- **Try it**: Recreate the listing that follows line for line, without pictures.

- **Dataset extract**:

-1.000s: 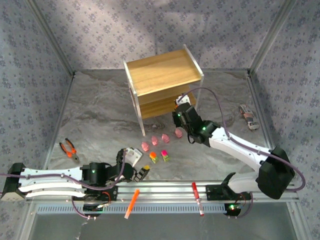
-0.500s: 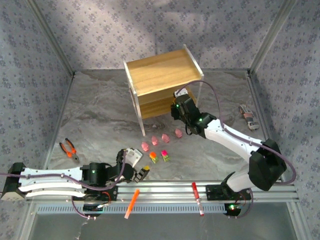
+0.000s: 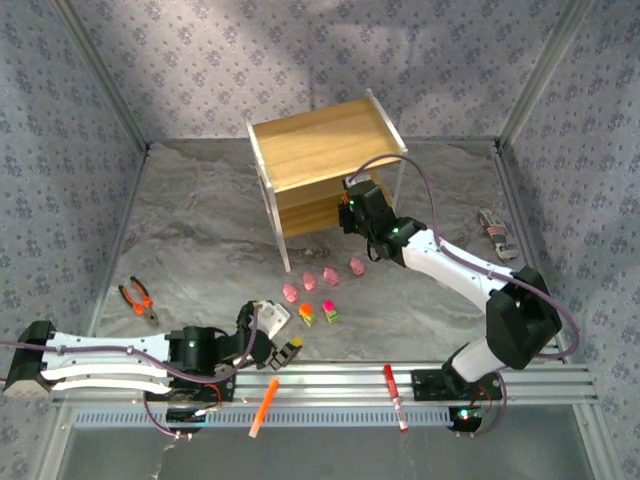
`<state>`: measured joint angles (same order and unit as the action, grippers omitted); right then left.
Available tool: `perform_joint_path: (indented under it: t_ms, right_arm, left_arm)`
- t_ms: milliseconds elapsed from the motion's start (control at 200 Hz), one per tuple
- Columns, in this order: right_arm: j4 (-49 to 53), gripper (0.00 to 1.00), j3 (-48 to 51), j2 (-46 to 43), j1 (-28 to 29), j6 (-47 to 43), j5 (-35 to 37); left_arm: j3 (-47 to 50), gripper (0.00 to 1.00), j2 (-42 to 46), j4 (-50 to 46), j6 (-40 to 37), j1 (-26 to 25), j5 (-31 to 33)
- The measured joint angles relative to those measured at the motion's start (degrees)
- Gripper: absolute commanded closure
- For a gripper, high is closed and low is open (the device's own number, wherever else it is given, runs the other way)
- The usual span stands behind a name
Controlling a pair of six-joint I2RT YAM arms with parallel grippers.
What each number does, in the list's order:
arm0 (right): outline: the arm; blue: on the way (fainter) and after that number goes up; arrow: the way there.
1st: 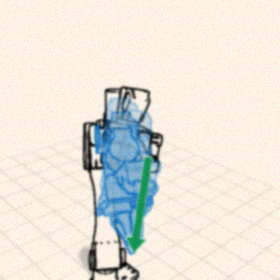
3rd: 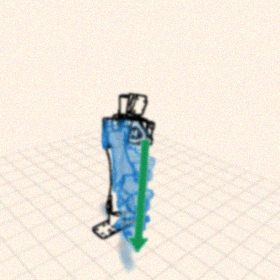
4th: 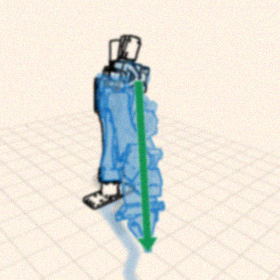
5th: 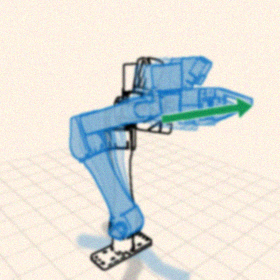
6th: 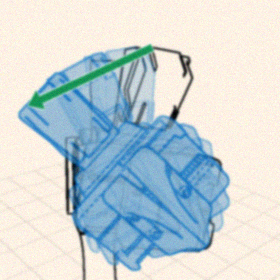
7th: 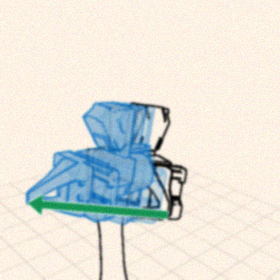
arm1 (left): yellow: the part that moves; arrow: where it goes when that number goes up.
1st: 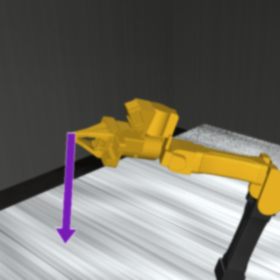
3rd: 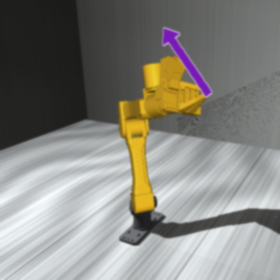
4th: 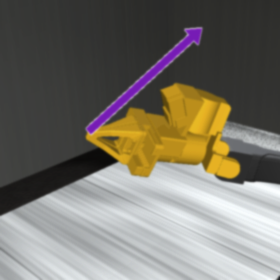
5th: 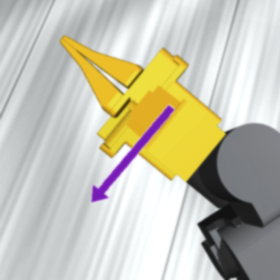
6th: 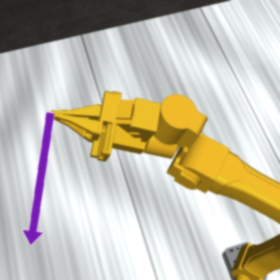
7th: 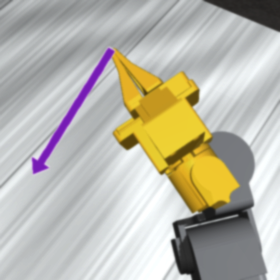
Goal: Place and organize the plastic toys onto the shelf
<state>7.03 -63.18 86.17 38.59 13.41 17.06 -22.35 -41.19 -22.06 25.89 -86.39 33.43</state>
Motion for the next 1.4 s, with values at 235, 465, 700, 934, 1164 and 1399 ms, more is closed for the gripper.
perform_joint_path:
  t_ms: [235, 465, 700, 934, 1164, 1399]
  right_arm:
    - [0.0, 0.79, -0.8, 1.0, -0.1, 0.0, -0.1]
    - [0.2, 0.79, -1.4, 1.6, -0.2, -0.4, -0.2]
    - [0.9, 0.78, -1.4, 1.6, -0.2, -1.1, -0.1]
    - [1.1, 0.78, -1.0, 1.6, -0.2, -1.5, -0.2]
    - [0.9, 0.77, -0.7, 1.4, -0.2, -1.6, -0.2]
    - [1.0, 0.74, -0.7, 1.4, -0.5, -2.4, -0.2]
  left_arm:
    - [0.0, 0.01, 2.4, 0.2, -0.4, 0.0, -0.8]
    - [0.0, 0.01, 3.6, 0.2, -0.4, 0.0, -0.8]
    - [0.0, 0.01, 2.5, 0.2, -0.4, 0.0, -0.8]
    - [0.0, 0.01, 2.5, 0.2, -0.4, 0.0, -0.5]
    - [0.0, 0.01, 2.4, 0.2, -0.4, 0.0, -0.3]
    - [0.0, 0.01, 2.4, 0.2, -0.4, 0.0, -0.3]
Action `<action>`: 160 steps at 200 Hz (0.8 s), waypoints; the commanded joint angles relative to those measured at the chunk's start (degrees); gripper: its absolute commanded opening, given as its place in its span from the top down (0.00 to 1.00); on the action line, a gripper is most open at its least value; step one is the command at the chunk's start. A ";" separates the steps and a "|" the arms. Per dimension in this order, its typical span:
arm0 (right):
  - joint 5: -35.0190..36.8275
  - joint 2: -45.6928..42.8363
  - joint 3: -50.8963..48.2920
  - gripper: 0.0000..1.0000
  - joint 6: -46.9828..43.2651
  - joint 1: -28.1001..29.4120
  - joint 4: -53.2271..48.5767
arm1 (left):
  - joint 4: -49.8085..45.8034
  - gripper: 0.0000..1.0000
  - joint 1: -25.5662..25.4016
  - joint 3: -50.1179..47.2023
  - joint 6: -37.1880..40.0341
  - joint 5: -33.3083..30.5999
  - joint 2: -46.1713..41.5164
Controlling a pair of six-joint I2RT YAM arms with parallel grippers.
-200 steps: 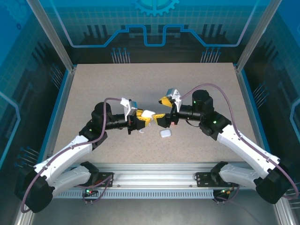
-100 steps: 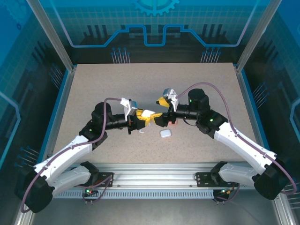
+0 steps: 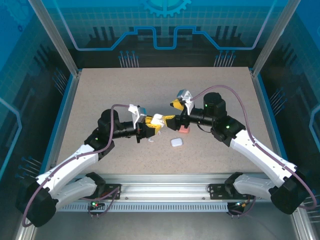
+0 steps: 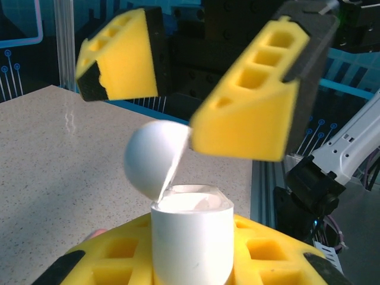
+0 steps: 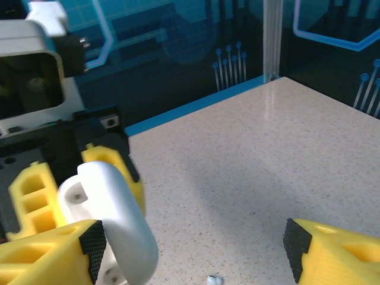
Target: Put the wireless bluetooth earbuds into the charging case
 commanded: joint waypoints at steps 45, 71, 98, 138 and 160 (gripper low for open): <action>0.49 -2.21 0.95 0.17 4.25 -2.14 1.13 | 1.58 0.85 -0.68 -0.76 1.86 1.87 -2.24; 4.05 -3.80 0.79 0.17 6.26 -2.53 -1.73 | 0.71 0.85 -0.68 -1.56 2.28 0.50 -3.91; 11.42 -3.87 -0.16 0.20 10.34 -2.80 -6.85 | 0.39 0.86 -0.66 -3.53 2.76 -1.84 -7.70; 18.53 2.87 0.07 0.24 19.21 -2.77 -14.74 | -1.32 0.86 -0.64 -5.80 3.42 -4.68 -13.48; 18.46 9.89 2.37 0.28 22.04 -2.12 -17.94 | -2.24 0.85 -0.68 -6.21 3.73 -4.98 -15.58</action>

- **Exercise result**:
-1.000s: 
-0.500s: 
+0.000s: 
`<state>`: measured joint angles (same order and unit as the action, grippers omitted); right then left.
Available tool: `perform_joint_path: (indented under it: t_ms, right_arm, left_arm)`
- t_ms: milliseconds elapsed from the motion's start (control at 200 Hz), one per tuple
- Columns, in this order: right_arm: j4 (-49 to 53), gripper (0.00 to 1.00), j3 (-48 to 51), j2 (-46 to 43), j1 (-28 to 29), j6 (-47 to 43), j5 (-35 to 37); left_arm: j3 (-47 to 50), gripper (0.00 to 1.00), j2 (-42 to 46), j4 (-50 to 46), j6 (-40 to 37), j1 (-26 to 25), j5 (-31 to 33)
- The measured joint angles relative to those measured at the motion's start (degrees)
- Gripper: absolute commanded closure
- For a gripper, high is closed and low is open (the device's own number, wherever else it is given, runs the other way)
- The usual span stands behind a name
Controlling a pair of six-joint I2RT YAM arms with parallel grippers.
What each number does, in the list's order:
arm0 (right): outline: the arm; blue: on the way (fainter) and after that number goes up; arrow: the way there.
1st: 
3rd: 
4th: 
5th: 
6th: 
7th: 
arm1 (left): yellow: the part that moves; arrow: where it goes when that number goes up.
1st: 
3rd: 
4th: 
5th: 
6th: 
7th: 
Goal: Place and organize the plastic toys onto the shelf
<state>7.03 -63.18 86.17 38.59 13.41 17.06 -22.35 -41.19 -22.06 25.89 -86.39 33.43</state>
Motion for the next 1.4 s, with values at 235, 465, 700, 934, 1164 and 1399 ms, more is closed for the gripper.
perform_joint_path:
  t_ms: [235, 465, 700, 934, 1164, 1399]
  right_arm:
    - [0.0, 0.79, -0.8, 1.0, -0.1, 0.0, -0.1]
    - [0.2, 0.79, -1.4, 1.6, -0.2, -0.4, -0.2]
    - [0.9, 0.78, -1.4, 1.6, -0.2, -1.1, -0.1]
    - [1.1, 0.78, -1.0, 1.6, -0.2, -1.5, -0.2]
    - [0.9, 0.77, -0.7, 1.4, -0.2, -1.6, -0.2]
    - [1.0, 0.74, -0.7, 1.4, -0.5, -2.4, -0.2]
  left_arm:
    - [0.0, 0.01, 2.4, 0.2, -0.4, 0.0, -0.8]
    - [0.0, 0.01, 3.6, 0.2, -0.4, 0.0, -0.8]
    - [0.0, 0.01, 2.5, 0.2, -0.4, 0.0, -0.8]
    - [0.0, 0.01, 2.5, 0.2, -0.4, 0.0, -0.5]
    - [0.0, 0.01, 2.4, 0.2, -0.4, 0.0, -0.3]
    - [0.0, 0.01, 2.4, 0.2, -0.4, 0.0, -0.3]
Action `<action>`: 160 steps at 200 Hz (0.8 s), waypoints; the commanded joint angles relative to those measured at the chunk's start (degrees); gripper: its absolute commanded opening, given as its place in its span from the top down (0.00 to 1.00); on the action line, a gripper is most open at its least value; step one is the command at the chunk's start. A ";" separates the steps and a "|" the arms. Per dimension in this order, its typical span:
arm0 (right):
  - joint 5: -35.0190..36.8275
  - joint 2: -45.6928..42.8363
  - joint 3: -50.8963..48.2920
  - gripper: 0.0000..1.0000
  - joint 6: -46.9828..43.2651
  - joint 1: -28.1001..29.4120
  - joint 4: -53.2271..48.5767
arm1 (left):
  - joint 4: -49.8085..45.8034
  - gripper: 0.0000..1.0000
  - joint 1: -25.5662..25.4016
  - joint 3: -50.1179..47.2023
  - joint 6: -37.1880..40.0341
  - joint 5: -33.3083..30.5999
  - joint 2: -46.1713..41.5164
Controlling a pair of six-joint I2RT YAM arms with parallel grippers.
-200 steps: 
-100 steps: 
+0 steps: 
+0 steps: 
+0 steps: 
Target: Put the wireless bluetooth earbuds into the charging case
 commanded: joint waypoints at steps 45, 71, 98, 138 and 160 (gripper low for open): <action>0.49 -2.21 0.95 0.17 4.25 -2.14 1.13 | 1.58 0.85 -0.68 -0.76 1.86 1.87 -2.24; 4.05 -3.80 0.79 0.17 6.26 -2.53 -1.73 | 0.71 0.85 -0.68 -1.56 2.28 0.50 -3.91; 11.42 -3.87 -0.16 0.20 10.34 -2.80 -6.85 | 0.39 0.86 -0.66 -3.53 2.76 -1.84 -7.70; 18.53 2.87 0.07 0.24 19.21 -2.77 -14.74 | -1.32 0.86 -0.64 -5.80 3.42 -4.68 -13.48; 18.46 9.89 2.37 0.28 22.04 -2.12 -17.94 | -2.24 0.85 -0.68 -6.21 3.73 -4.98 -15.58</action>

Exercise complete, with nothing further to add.